TASK TO CARRY OUT: Looking at the records below, state how many lines include the string "camera" and add nothing further.

Collected data entries
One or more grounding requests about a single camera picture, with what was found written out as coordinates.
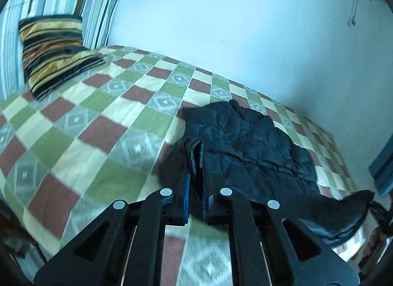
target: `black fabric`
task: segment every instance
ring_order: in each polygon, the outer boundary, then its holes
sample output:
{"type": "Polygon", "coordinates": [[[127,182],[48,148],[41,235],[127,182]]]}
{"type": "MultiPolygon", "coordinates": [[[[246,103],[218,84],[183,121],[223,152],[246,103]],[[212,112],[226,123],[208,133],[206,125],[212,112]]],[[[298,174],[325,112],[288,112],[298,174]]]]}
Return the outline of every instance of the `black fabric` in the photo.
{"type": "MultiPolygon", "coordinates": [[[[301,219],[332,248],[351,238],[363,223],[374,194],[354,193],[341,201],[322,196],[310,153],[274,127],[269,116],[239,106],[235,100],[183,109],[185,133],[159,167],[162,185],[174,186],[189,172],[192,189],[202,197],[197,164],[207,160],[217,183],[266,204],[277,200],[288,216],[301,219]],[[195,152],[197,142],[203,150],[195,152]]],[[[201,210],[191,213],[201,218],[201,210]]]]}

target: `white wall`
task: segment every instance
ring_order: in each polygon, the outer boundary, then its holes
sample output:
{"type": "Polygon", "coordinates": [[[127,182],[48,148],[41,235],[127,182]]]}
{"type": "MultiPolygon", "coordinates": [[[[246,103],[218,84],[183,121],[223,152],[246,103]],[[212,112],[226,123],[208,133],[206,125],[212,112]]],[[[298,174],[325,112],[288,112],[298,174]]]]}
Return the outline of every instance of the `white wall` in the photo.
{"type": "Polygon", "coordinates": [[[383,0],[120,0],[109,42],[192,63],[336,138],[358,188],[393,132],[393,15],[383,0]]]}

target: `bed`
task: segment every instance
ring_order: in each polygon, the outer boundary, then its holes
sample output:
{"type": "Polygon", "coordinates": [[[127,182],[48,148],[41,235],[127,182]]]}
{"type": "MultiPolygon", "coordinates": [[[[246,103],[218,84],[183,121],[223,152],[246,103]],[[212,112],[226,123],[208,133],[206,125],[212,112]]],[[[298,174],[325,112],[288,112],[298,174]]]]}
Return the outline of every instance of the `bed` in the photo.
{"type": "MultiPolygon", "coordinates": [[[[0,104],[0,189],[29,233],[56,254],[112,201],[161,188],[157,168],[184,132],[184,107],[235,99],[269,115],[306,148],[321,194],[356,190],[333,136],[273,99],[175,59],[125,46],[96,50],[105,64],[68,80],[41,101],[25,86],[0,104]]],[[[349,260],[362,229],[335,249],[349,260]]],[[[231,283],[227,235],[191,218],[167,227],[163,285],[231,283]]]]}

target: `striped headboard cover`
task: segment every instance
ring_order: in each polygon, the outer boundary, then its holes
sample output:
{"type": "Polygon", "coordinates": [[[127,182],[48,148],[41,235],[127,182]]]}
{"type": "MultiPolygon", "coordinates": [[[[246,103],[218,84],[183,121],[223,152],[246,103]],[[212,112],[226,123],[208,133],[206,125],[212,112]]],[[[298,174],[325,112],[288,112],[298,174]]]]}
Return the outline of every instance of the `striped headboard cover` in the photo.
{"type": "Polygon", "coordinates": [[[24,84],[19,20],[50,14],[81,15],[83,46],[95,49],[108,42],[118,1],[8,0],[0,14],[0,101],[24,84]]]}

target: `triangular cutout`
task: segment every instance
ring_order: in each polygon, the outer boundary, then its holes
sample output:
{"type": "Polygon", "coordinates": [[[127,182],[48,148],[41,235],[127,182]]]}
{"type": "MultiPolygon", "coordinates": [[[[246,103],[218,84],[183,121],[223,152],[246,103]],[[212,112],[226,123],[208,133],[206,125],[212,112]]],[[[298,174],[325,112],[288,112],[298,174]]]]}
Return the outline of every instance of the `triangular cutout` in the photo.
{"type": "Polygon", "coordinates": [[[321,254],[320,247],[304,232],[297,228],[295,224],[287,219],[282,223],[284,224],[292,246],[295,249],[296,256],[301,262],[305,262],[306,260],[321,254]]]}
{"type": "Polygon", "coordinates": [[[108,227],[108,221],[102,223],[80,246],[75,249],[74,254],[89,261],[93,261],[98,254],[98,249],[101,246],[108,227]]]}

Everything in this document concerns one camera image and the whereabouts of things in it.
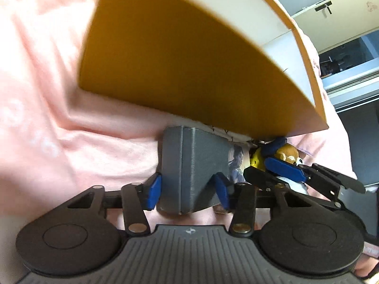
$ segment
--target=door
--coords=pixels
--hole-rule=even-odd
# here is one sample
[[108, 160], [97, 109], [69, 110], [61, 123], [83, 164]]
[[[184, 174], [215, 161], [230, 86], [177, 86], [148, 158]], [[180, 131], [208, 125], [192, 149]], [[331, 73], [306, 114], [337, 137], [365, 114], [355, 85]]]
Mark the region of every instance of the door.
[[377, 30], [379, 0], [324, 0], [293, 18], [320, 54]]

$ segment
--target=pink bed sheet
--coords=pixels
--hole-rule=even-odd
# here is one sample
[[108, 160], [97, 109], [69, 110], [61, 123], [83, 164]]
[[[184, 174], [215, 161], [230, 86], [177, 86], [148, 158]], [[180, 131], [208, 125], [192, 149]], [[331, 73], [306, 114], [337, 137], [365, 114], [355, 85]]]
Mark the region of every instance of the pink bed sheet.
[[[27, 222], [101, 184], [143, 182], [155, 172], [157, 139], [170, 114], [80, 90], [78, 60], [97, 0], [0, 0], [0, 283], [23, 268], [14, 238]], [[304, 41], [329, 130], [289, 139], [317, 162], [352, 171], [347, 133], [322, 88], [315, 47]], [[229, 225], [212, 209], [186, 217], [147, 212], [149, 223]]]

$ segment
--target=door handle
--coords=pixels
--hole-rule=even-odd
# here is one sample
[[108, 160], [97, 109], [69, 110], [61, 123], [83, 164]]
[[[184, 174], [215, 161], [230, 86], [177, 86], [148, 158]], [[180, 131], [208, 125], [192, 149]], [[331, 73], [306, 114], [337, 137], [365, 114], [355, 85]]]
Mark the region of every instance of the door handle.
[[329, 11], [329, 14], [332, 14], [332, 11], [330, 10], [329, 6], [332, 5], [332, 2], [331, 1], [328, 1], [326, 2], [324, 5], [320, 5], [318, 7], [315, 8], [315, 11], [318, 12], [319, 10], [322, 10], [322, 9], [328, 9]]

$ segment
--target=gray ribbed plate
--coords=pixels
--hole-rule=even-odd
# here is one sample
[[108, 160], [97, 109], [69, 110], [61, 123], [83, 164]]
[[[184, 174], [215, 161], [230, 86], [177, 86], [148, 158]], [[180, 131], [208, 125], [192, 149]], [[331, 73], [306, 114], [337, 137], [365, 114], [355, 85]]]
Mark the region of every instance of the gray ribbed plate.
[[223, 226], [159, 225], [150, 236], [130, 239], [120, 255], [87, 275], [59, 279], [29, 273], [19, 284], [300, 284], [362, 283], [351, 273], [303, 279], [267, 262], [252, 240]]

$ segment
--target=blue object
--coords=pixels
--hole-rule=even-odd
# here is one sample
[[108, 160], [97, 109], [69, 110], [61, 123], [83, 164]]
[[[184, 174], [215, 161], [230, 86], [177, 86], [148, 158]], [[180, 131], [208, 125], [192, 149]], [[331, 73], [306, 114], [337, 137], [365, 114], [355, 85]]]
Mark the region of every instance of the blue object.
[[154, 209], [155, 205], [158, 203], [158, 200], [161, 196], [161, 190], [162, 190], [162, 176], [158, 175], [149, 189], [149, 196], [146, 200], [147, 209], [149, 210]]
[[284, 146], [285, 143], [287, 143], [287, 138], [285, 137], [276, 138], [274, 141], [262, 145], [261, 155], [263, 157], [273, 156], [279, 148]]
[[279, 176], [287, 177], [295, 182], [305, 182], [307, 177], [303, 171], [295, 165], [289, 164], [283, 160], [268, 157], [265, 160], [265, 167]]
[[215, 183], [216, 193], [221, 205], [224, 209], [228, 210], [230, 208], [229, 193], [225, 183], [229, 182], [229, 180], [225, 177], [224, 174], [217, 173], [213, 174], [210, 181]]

WRITTEN ANSWER: 2